Dès le début on trouve aussi dans son art la représentation de l’intérieur anatomique des corps, inspirée par la lecture assidue du traité d’anatomie de Gray offert par sa mère quand il était petit.

Sa vision procède comme des rayons X en montrant l’intérieur des crânes par exemple :



                                                                         SKULL 1981


Ce va et vient entre extérieur et intérieur parcourt tout l’oeuvre de Basquiat. Le monde extérieur comme ses démons intérieurs ne lui laisse pas de répit et ses addictions lui permettent de se réfugier dans un intérieur plus « supportable ». Par ailleurs sa position extérieure d’artiste noir isolé dans un marché de l’art résolument blanc l’a fortement marginalisé en le conscientisant. Il l’a abondamment traité dans ses oeuvres. Citons Slave Auction 1982, Defacement 1983 et El Gran Espectaculo (The Nile) 1983.

Ce qu’on a appelé le « monologue intérieur » de Basquiat (le fameux « stream of consciousness » de Joyce) est une succession poétique de signifiants, mots, symboles et inscriptions parfois rayées ou effacées qui sonnent comme un morceau de hip-hop ou de rap précoce.

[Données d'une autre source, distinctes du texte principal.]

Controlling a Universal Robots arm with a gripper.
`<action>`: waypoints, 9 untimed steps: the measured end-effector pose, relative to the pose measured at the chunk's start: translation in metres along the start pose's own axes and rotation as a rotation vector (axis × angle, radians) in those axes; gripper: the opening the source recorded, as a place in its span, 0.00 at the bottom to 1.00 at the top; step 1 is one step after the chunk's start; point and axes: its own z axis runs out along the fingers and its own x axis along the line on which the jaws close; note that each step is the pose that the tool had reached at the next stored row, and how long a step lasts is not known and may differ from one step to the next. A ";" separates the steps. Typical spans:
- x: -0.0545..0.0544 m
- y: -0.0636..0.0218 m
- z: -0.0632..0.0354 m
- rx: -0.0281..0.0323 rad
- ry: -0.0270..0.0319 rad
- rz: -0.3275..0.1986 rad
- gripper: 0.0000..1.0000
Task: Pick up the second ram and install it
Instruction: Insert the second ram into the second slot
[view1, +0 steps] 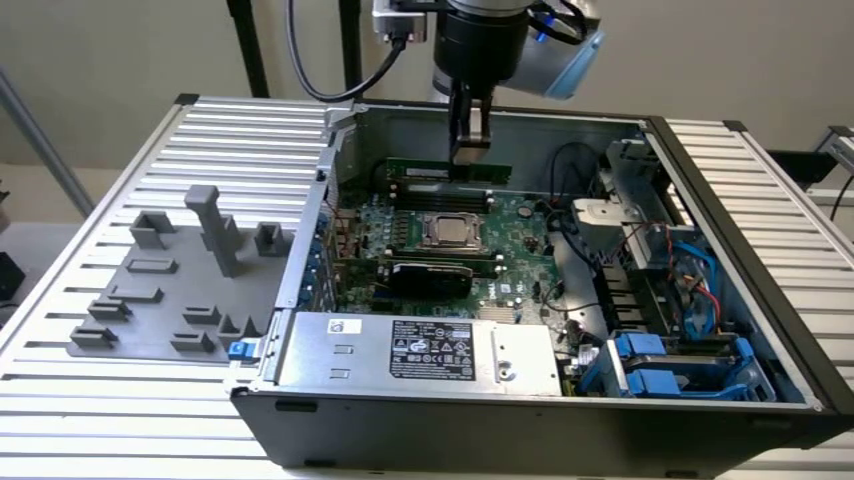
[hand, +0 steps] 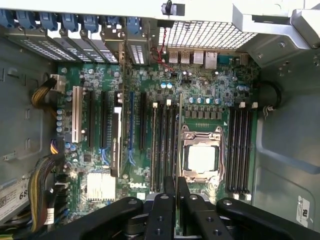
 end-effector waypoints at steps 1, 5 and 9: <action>0.000 0.0000 0.0018 0.0000 0.0000 0.000 0.14; 0.000 -0.0002 0.0090 0.0000 -0.0001 0.000 0.14; 0.000 -0.0016 0.0164 -0.0001 -0.0001 0.000 0.14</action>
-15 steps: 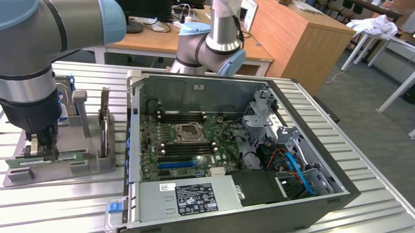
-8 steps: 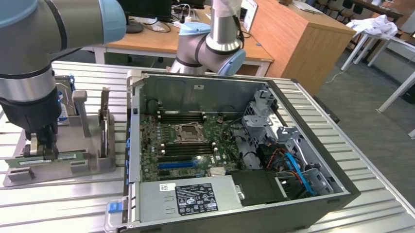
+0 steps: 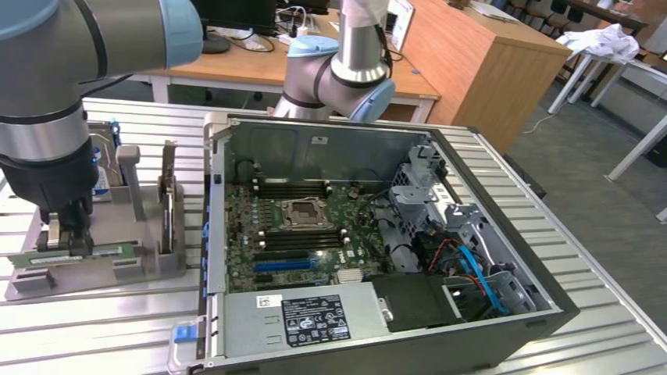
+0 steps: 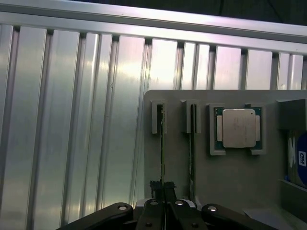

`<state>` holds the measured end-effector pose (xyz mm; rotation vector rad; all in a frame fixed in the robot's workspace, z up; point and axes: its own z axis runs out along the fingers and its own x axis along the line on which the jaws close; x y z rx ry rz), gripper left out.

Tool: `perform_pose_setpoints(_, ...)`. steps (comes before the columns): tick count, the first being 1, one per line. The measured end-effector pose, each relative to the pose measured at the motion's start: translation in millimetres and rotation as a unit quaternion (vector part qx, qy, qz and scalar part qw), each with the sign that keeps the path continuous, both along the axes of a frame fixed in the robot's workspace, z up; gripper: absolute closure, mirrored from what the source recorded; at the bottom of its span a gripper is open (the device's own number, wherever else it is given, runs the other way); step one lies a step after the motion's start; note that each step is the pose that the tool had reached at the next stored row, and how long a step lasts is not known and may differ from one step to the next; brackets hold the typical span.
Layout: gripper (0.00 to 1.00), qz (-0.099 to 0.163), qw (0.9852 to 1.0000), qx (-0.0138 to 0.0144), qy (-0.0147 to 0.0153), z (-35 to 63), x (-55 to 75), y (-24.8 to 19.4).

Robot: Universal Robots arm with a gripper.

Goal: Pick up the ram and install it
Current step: 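Pick up the ram and move it above insertion slot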

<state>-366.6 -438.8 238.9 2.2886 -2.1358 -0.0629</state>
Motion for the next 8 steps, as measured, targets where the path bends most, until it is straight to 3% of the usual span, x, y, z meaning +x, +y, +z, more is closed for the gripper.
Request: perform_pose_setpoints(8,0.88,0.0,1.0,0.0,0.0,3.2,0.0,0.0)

Cet aspect de son oeuvre disparait progressivement dans la dernière période de sa production, après 1985, ses toiles sont moins sophistiquées et son dialogue intérieur devient inaudible. Les superpositions de couches de peinture héritées du « pentimento » classique (technique du « repentir ») disparaissent au profit d’à-plats simples comme dans Glassnose de 1987 :



                                                                     GLASSNOSE 1987

                                                                   

Son art change brutalement après la collaboration avec Andy Warhol qui l’a littéralement « cannibalisé » : en effet les ajouts graphiques de Basquiat sur la centaine de sérigraphies de Warhol en 1984/1985 relèvent plus de graffiti que d’oeuvre picturale, ce qui peut expliquer le succès limité de leur exposition commune. Basquiat qui était depuis trois ans un artiste reconnu semble avoir régressé à ses propres yeux en position d’apprenti de la Factory, le royaume de Warhol, où il est marginalisé, rejeté à l’extérieur.

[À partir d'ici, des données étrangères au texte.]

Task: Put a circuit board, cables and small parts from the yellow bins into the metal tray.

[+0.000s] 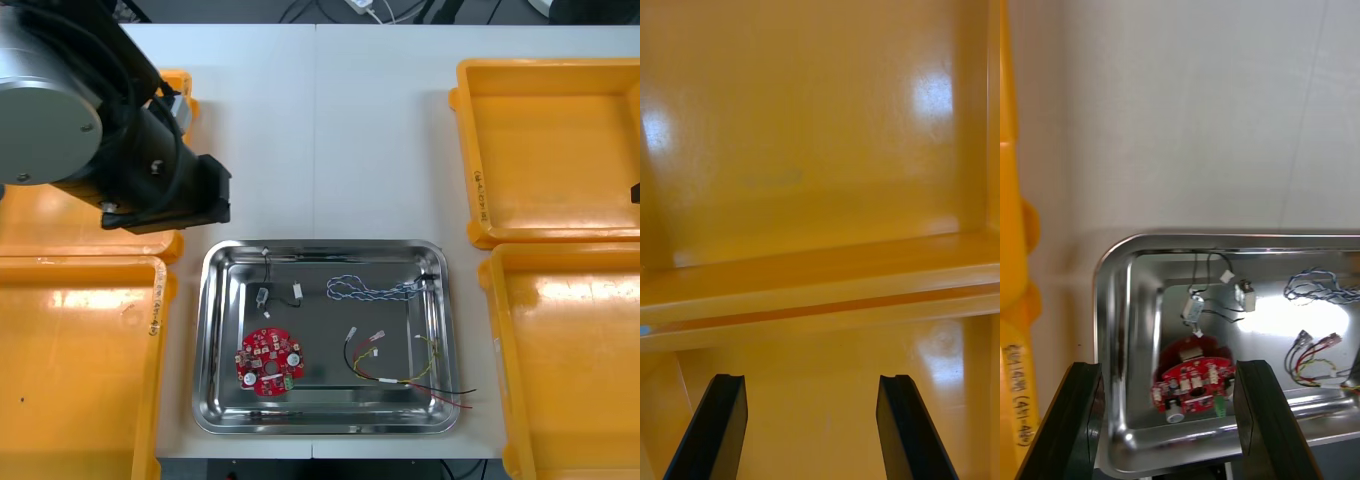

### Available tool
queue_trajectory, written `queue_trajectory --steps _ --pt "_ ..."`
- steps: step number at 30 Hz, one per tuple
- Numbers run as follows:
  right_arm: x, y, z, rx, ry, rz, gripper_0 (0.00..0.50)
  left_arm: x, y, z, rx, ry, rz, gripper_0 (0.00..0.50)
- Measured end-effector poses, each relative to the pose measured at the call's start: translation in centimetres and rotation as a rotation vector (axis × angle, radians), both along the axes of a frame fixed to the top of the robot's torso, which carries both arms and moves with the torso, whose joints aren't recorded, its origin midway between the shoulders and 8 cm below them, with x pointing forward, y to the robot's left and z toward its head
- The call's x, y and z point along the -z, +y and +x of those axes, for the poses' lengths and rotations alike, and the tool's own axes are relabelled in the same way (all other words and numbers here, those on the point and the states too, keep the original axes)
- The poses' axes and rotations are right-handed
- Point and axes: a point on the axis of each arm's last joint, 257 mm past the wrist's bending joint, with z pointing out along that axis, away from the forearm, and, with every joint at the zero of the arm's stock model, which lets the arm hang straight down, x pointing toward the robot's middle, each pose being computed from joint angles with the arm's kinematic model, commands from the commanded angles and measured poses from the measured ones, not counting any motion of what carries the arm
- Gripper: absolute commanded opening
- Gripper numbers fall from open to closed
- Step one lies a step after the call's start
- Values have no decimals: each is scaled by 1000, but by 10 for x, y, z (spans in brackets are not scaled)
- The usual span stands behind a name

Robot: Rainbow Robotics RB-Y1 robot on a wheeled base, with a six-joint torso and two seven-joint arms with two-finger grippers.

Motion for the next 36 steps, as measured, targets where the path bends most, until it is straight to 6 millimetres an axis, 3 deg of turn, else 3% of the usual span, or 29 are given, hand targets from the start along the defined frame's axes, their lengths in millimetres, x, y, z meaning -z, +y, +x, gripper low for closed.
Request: queue_trajectory --steps 7,18,27,36 --pt "0 0 0 0 0 0 500 0 40 -8 40 -1 19 500" --pt "0 0 0 0 0 0 500 -8 108 -9 -86 -22 14 500" --pt "0 0 0 0 0 0 500 -7 147 -11 4 -67 87 500" --pt "0 0 0 0 0 0 500 -10 179 -14 -83 -83 70 500"
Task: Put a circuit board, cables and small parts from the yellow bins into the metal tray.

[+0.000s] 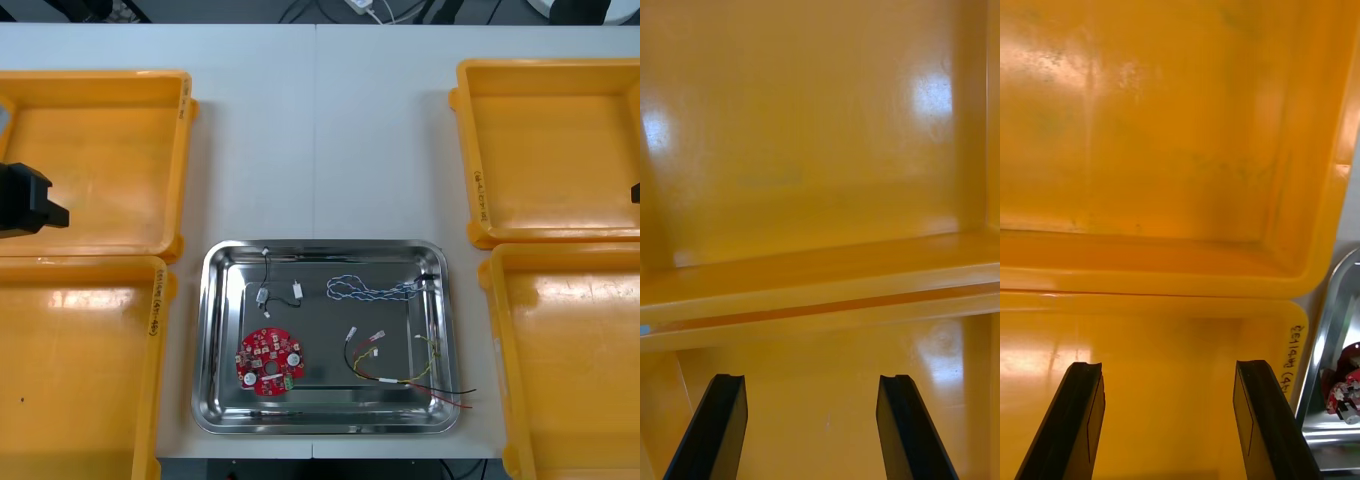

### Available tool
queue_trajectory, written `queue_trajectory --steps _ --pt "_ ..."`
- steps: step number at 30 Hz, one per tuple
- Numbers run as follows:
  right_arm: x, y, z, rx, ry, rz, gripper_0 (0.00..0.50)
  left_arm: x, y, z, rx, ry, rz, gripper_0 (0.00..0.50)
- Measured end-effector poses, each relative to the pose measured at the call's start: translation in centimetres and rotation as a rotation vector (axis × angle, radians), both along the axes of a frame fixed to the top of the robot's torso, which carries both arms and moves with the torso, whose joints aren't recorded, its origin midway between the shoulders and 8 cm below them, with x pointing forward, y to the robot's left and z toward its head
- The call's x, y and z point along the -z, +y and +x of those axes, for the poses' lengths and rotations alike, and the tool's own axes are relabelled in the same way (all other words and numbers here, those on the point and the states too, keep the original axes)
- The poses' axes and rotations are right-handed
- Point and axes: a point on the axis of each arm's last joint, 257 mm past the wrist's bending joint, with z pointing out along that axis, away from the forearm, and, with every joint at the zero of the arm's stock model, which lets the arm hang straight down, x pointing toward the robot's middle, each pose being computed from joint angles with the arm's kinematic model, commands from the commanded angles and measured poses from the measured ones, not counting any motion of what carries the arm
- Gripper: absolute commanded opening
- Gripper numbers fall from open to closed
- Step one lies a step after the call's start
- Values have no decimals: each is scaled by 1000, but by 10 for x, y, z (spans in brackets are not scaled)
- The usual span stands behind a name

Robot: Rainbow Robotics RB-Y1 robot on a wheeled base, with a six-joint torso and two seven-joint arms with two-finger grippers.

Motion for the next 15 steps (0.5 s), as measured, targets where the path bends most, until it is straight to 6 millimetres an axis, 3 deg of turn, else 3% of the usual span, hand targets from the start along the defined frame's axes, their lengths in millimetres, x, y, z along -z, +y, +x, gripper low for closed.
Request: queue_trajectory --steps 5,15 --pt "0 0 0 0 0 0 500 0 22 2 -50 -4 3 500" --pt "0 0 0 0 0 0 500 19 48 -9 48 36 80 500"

                                      Collaboration Basquiat/Warhol  ARM & HAMMER 1984


Basquiat s’est ensuite fâché avec Warhol  mais ne s’est pas remis du décès de son ami en 1987 qui l’a aspiré à l’intérieur de lui-même comme un vortex. Il s’est alors fermé définitivement au monde extérieur.

Sa consommation de drogue a augmenté et sa production artistique a chuté. Il est décédé d’une overdose de speedball (mélange d’héroïne et cocaïne) le 12 août 1988.                                                                        

On aurait dit qu’il n’entendait plus le monde extérieur et que désormais il ne relayait plus que ses propres voix intérieures. Il dira d’ailleurs peu de temps avant sa mort en 1988 qu’il avait l’intention de cesser de peindre pour se consacrer à l’écriture. Ses dernières oeuvres comme Riding with Death (1988) relèvent plus comme Glassnose du dessinateur de bande dessinée que de l’immense artiste novateur qu’il avait été de 1981 à 1984.


                                                                                   Stéphane CZYBA, novembre 2023.


Bibliographie : Jean-Michel Basquiat and the Quest for a New Semiotic Machine de John David Ebert.